Martial Arts and Etiquette


Nowadays, the interest for Martial Arts has been increasing thanks to the popularity of mixed martial arts. Although beneficial, I believe that a lot of things have changed since MMA became wildly popular. Traditional uniforms and belts are seen as old-school, titles like Sensei or Sifu have been dropped, styles and school rules have also changed. To be fair, change is good. It’s progress that we can’t deny anymore. A lot of things change, and will change given the proper amount of time, but I still believe that etiquette should still prevail.


Martial arts studios understandably try to be unique in their own right. Some make their dojos distinctive or style their uniforms with more colors or prints. Others go to greater lengths by creating their own discipline or combining proven styles and making them better. Although we all must strive to be far from mediocrity, one thing should bind and unite us, even if we practice different disciplines and styles, and that is martial arts etiquette.

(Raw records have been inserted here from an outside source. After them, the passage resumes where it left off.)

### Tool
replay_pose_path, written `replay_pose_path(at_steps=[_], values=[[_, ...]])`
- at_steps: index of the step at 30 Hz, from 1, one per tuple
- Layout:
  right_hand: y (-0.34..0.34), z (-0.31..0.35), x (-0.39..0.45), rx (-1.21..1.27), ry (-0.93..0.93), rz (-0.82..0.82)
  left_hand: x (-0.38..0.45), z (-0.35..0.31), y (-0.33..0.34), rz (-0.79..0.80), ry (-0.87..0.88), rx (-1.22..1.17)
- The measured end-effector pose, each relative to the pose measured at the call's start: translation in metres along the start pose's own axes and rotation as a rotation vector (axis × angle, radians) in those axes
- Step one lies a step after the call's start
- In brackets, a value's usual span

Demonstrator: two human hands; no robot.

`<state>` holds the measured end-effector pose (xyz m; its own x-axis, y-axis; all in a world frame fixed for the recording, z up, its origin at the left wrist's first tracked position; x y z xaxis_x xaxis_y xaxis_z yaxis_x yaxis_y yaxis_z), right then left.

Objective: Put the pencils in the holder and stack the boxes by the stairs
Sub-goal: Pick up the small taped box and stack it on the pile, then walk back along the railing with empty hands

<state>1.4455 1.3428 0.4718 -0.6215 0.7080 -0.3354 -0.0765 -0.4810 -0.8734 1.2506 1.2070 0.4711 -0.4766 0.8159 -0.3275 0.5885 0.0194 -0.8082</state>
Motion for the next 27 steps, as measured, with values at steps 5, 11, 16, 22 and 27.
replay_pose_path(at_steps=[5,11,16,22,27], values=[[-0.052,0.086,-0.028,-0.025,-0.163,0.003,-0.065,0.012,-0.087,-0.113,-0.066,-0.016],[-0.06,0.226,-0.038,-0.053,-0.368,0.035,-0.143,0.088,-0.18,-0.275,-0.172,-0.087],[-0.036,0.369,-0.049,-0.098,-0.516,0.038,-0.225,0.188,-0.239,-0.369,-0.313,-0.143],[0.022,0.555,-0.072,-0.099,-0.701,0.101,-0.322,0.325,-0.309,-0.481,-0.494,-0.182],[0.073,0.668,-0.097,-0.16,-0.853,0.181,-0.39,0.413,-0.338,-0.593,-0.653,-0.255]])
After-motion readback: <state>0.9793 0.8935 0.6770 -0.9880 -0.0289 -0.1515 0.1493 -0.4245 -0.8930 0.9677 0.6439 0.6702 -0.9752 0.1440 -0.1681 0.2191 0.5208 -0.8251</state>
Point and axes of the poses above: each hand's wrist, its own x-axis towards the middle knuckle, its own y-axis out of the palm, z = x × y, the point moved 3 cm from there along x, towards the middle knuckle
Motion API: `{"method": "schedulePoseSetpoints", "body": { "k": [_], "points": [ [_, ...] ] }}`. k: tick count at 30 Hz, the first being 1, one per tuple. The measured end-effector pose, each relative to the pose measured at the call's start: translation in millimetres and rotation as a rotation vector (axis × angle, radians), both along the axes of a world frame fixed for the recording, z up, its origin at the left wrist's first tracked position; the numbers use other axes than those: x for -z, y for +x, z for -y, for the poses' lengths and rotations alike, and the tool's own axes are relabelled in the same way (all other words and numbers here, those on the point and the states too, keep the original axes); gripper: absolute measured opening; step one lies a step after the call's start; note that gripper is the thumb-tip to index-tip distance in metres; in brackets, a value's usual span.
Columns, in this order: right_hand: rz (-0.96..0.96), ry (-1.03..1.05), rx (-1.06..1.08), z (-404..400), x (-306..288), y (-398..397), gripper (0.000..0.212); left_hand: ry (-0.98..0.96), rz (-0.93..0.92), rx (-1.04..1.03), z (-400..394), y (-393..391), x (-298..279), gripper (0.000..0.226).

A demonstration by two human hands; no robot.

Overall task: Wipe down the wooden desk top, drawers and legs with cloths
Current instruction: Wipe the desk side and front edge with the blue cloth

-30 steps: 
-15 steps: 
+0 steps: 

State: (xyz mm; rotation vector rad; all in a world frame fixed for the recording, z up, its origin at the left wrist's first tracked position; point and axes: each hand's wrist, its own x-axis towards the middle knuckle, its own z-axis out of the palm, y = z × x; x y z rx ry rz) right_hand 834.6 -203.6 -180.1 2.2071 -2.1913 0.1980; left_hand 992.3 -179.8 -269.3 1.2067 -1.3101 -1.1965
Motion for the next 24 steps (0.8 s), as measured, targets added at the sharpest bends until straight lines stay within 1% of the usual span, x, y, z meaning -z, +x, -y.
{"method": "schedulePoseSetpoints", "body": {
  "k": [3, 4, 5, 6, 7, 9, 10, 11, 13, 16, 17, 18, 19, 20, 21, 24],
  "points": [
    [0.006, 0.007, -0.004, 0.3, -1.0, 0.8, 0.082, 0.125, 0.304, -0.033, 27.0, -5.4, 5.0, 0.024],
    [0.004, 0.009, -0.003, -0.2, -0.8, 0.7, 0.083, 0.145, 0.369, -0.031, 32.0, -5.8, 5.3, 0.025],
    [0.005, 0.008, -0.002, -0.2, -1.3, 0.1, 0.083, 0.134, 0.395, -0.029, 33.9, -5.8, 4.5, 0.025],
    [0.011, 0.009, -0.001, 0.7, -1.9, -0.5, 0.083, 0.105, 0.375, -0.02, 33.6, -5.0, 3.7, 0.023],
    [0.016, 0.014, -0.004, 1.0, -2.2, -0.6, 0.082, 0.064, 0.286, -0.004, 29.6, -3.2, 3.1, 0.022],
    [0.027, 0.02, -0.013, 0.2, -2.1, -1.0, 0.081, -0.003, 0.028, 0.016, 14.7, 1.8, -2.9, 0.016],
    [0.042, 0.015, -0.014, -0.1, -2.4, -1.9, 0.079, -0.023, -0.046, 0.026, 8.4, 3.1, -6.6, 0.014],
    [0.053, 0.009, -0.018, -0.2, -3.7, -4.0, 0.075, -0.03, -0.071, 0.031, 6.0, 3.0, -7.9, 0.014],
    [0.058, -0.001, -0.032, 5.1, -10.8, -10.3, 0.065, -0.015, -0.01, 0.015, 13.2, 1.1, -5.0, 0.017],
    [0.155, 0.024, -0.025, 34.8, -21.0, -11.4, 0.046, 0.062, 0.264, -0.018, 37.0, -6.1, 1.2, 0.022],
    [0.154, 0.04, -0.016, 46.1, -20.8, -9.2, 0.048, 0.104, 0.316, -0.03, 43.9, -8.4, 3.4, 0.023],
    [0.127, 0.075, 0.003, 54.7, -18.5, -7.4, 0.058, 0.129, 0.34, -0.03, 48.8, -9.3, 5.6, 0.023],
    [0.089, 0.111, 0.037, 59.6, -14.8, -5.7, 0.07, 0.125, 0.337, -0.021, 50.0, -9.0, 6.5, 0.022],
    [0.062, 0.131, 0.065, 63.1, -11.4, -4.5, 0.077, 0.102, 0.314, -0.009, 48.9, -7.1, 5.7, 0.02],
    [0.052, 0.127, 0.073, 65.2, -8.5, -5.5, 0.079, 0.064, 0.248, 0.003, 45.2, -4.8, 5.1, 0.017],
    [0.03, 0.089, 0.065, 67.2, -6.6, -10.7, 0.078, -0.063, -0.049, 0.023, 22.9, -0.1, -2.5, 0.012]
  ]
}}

One way of making sure that etiquette is still present in your school is keeping traditions alive. Some schools don’t even have ranking systems anymore, they allow people to train in shorts and shirts, and they believe that calling their teachers by their first name is alright. To some extent, it’s okay, I’m sure there are reasons why this is happening today. But uniforms, titles, and ranking systems also do have their valid reasons why they exist and why they must be kept alive.

Uniforms represent unity and being included. A martial arts studio is a place where students feel like a family where every kid who practices with him or her is a brother or a sister. Titles provide a sense of seniority which keeps the students grounded. Ranking systems serve as goals which gives students a sense of purpose and achievement. It challenges them to study and train harder.


If we let go of these traditions, selfish and egotistical training comes in. Where a student is too focused on improving his own skills and in the process, belittles the other virtues of martial arts. Martial arts is not just about improving yourself, it’s also built on the principle that we should use our strength to help other people. If we focus too much on ourselves, we forget the sense of family, the sense of unity.


I firmly believe that one way to make sure that we don’t forget our virtues is by practicing our traditions to the most of our abilities. Learning moves and being able to defend ourselves is just the icing on the cake. Martial arts also teaches life lessons that we can use to better everything around us and one of the most important of them is etiquette.